If you wish to establish an influencer relationship that lasts, take your time, and weigh all available options. And, if you find dealing with established authority influencers with large numbers of followers is too hard or costly, shift your focus to micro-influencers with more reasonable prices and a smaller following.
The right person isn’t always the person with the largest number of followers. Instead, seek influencers who are relevant with your target audience. Think about YouTube influencers who make 6-figure incomes from simple shootouts for brands.
Done right, influencers stay active for the brand over a period of time, so look for an influencer’s staying power when you make arrangements. Also, due diligence should identify the potential for embarrassment from the future actions of the influencer. Sure, maybe you wouldn’t predict the problems created by Tiger Woods, but you only had to scratch the surface to discover PewDiePie’s xenophobia and predict the negative fallout.
Step #5 – Be patient
Patience is not easy. Patience is hard at times, especially if your job depends on whether you gain social media followers quickly.

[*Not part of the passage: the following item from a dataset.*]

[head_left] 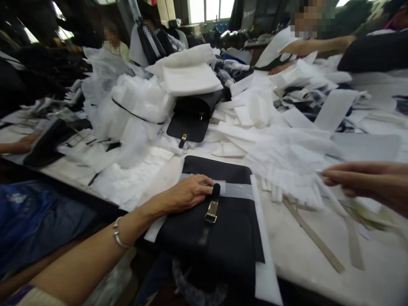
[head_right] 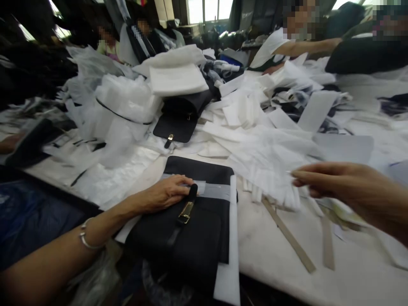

Nevertheless, all brands find attracting new followers, and engaging them is hard. Just continue sticking to your strategy and you’re bound to breakthrough sooner or later if you have the right strategy and implement it correctly. Changing up a good strategy before it bears fruit results in a muddled branding effort that confuses consumers. Instead, monitor performance and make subtle adjustments based on what’s working rather than making dramatic changes to your strategy.
Do not guess blindly. Insights and other tracking tools exist for a reason. Keep tabs on the right metrics, metrics that indicate the success or failure of your strategy, so you know what’s working with your profiles. This is especially true when you manage multiple platforms.
As things change, you should consider tweaking your campaigns to optimize performance. Recognize that a single blip (in either direction) may come from outside factors, so ensure you see a stable pattern before making adjustments.
Step #7 – Schedule posts in advance
Posting, especially when your target audience lives in different time zones is challenging. That’s especially true if you publish across a number of different platforms.
Using automation tools like Buffer, Hootsuite, and Hubspot to help with the mundane task of publishing content. With these tools, you set up a full week of posts in just a few minutes, which really helps when you get busy or the content person is on vacation or out sick.
Step #8 – Research the competition
Take a close look at your competitors to see what’s working and what’s not on their platforms. Of course, you can’t copy their strategy, as lightning doesn’t strike twice in the same place. What worked for them might not work at all for you. Besides, if it appears you’re copying your competition, you turn off your market.